:: Problem details ::
Write out exactly the lines running from the line that includes "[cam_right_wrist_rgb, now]" to the end of the data, both ends included, and nothing besides.

------

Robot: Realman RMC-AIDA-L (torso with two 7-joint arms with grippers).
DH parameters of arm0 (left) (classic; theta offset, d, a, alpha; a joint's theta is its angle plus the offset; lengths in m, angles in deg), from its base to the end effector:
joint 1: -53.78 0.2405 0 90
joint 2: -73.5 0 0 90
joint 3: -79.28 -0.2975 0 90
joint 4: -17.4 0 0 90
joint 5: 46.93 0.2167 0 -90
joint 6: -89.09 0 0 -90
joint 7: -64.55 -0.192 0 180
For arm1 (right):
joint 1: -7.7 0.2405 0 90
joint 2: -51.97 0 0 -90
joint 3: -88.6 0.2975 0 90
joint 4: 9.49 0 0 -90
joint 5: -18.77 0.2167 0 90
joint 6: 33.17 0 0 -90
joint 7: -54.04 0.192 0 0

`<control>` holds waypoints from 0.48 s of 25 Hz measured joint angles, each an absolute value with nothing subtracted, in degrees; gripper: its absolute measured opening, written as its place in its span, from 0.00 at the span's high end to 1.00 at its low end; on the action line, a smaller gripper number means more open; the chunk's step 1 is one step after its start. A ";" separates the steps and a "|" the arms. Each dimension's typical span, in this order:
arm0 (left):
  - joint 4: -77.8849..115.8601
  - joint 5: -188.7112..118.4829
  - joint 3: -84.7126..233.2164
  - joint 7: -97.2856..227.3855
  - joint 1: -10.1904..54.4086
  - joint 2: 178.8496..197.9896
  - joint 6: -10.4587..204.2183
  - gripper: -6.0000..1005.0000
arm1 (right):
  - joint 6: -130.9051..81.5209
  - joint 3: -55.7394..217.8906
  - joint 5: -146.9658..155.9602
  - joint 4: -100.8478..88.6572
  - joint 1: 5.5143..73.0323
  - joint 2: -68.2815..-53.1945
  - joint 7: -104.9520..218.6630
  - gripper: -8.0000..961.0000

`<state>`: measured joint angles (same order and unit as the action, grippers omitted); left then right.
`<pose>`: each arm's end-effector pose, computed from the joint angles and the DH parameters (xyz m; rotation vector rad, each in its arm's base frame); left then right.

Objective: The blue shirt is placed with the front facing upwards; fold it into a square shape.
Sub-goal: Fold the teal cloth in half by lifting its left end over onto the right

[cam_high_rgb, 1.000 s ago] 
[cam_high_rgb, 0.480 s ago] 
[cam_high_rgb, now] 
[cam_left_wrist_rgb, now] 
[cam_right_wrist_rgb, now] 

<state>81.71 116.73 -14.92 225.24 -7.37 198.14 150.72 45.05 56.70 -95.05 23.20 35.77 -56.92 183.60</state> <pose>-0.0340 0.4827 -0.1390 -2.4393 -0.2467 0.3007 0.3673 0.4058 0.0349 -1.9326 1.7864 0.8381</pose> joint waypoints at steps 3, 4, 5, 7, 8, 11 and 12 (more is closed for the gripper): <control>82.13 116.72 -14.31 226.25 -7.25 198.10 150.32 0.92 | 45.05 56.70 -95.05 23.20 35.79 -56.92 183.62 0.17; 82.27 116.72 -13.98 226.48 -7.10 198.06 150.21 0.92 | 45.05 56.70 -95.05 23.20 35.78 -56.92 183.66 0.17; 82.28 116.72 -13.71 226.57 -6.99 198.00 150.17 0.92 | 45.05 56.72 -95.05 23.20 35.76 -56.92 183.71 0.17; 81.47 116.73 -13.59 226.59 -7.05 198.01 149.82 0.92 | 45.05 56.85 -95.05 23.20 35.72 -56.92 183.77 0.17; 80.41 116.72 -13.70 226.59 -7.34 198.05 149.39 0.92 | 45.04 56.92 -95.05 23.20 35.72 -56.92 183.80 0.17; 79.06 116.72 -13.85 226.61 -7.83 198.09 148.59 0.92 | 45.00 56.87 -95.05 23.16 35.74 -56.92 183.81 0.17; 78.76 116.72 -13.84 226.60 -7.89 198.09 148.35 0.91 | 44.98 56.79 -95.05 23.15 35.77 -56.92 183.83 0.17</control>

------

:: Your solution ::
[cam_right_wrist_rgb, now] 

<state>81.71 116.73 -14.92 225.24 -7.37 198.14 150.72 45.05 56.70 -95.05 23.20 35.77 -56.92 183.60</state> <pose>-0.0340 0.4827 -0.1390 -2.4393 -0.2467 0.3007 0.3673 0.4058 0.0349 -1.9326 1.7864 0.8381</pose> joint waypoints at steps 3, 4, 5, 7, 8, 11 and 12 (more is closed for the gripper): <control>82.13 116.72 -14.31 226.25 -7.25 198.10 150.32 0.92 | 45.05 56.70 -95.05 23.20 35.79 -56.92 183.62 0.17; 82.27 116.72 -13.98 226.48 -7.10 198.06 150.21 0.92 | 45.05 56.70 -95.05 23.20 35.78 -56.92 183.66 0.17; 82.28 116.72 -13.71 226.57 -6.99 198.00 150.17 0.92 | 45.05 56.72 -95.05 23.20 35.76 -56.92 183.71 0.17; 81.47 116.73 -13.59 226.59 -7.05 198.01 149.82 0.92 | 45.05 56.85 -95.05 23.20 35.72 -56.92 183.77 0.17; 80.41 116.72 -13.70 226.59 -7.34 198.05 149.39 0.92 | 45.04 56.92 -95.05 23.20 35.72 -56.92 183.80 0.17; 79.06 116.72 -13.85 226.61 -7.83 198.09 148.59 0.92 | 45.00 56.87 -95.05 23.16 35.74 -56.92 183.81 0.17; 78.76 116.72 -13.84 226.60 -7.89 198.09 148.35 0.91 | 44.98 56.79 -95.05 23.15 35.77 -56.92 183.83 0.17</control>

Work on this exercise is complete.